(Data to process)
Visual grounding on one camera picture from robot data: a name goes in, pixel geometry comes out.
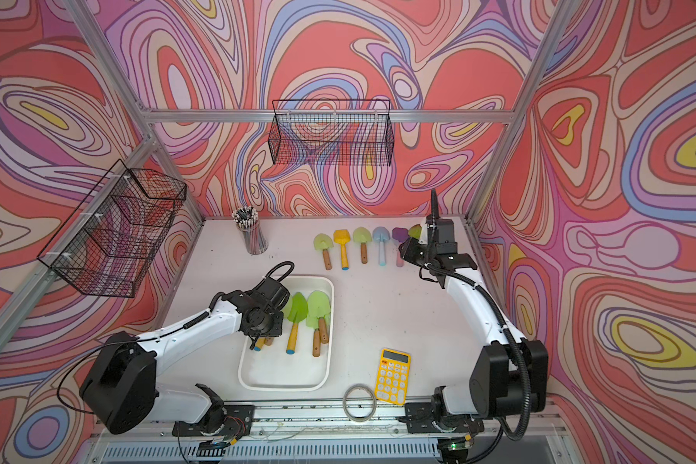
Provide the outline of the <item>purple shovel pink handle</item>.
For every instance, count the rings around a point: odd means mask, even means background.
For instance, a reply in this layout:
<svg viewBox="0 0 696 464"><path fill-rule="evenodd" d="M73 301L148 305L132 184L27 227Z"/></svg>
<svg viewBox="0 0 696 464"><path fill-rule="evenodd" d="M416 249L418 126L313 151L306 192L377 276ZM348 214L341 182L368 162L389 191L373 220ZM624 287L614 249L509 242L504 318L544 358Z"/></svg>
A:
<svg viewBox="0 0 696 464"><path fill-rule="evenodd" d="M405 227L395 227L392 230L392 239L396 242L397 252L396 252L396 266L401 268L404 266L404 260L402 258L401 245L407 241L409 238L409 230Z"/></svg>

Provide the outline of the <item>blue shovel pink handle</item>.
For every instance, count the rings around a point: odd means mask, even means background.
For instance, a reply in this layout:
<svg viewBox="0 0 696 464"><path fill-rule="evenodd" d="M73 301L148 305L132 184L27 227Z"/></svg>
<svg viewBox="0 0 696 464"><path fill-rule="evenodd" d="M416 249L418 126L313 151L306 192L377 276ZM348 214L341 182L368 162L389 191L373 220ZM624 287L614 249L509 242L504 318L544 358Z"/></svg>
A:
<svg viewBox="0 0 696 464"><path fill-rule="evenodd" d="M386 243L390 241L389 230L384 226L378 226L372 232L372 239L378 247L378 263L380 266L387 264Z"/></svg>

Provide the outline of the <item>green shovel wooden handle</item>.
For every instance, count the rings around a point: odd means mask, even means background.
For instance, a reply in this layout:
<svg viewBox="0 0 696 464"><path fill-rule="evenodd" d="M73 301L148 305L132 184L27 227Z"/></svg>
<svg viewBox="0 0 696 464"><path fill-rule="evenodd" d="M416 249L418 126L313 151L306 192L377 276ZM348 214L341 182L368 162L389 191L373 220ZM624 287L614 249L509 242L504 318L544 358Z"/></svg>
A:
<svg viewBox="0 0 696 464"><path fill-rule="evenodd" d="M360 226L360 227L355 229L354 234L353 234L353 239L360 247L361 263L367 264L368 263L368 251L367 251L368 244L372 241L371 232L367 228Z"/></svg>
<svg viewBox="0 0 696 464"><path fill-rule="evenodd" d="M330 256L330 250L334 247L332 238L327 234L320 233L314 237L313 247L316 251L321 253L325 270L332 270L333 265Z"/></svg>

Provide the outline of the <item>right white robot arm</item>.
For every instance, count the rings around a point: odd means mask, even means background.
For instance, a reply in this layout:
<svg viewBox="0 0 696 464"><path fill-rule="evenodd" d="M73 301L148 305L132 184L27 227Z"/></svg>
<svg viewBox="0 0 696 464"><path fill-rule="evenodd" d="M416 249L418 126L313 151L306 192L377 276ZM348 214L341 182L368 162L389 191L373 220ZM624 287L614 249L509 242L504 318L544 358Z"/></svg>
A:
<svg viewBox="0 0 696 464"><path fill-rule="evenodd" d="M548 351L516 328L483 283L477 262L459 251L454 222L441 216L435 189L421 237L401 243L399 255L419 268L421 280L438 284L452 297L475 343L468 382L435 389L431 421L449 429L451 420L495 420L501 435L522 440L531 415L545 408Z"/></svg>

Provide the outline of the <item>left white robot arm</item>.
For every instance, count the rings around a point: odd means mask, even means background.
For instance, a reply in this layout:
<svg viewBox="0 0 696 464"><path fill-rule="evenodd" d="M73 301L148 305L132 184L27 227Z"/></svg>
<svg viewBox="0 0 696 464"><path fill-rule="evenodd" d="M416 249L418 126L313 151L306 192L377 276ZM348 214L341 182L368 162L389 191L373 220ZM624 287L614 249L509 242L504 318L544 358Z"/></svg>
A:
<svg viewBox="0 0 696 464"><path fill-rule="evenodd" d="M251 290L218 292L207 309L160 330L114 334L84 379L80 397L112 434L141 423L173 421L215 435L226 421L220 396L202 383L185 390L160 382L160 376L225 336L243 334L251 342L278 338L289 298L281 281L266 276Z"/></svg>

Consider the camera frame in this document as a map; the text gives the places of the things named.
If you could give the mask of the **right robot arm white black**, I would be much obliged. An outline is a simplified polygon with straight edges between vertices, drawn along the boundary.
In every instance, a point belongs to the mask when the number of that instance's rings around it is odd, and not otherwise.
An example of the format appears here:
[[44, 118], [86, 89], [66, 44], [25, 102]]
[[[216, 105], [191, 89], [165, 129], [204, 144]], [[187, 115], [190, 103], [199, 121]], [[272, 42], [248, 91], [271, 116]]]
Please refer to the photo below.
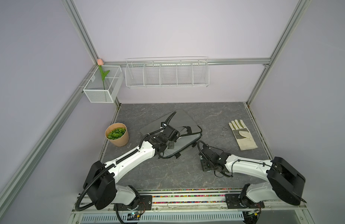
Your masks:
[[256, 160], [242, 158], [222, 151], [199, 141], [197, 143], [203, 171], [213, 171], [219, 178], [233, 178], [235, 173], [261, 179], [259, 184], [247, 183], [237, 196], [243, 208], [257, 208], [262, 202], [282, 200], [299, 206], [304, 203], [302, 198], [306, 179], [292, 165], [281, 157], [272, 160]]

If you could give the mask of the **grey laptop bag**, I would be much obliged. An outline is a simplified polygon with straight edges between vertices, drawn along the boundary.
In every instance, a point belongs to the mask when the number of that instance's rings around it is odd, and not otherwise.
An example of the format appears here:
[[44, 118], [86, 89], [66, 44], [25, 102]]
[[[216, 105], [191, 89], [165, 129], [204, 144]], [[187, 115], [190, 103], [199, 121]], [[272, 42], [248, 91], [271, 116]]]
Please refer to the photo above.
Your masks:
[[[180, 136], [176, 142], [169, 141], [164, 152], [157, 153], [153, 146], [153, 137], [159, 135], [159, 133], [165, 129], [166, 125], [170, 125], [177, 129]], [[185, 111], [180, 109], [148, 124], [140, 130], [140, 133], [143, 135], [143, 139], [139, 144], [140, 147], [145, 147], [146, 142], [148, 142], [155, 150], [155, 155], [158, 155], [159, 158], [167, 159], [173, 156], [178, 158], [182, 150], [189, 146], [194, 147], [202, 136], [202, 129]]]

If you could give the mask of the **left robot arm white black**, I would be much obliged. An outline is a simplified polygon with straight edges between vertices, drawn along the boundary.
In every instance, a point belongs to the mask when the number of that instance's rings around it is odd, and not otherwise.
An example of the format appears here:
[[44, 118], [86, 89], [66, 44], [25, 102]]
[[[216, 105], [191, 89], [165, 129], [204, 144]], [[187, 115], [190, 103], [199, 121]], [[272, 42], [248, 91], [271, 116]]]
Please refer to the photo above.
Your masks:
(End Data to process)
Scan the listing and copy every line where the string "simplified" shows up.

**Your solution**
If you could give the mask of the **right robot arm white black**, I would be much obliged. An outline is a simplified polygon with straight edges between vertices, drawn along the boundary.
If you could give the mask of the **grey laptop bag**, I would be much obliged. An outline is a simplified polygon with straight edges between vertices, drawn along the boundary.
If you could give the mask of the **left robot arm white black**, I would be much obliged. An outline is a simplified polygon with straight edges between vertices, drawn along the boundary.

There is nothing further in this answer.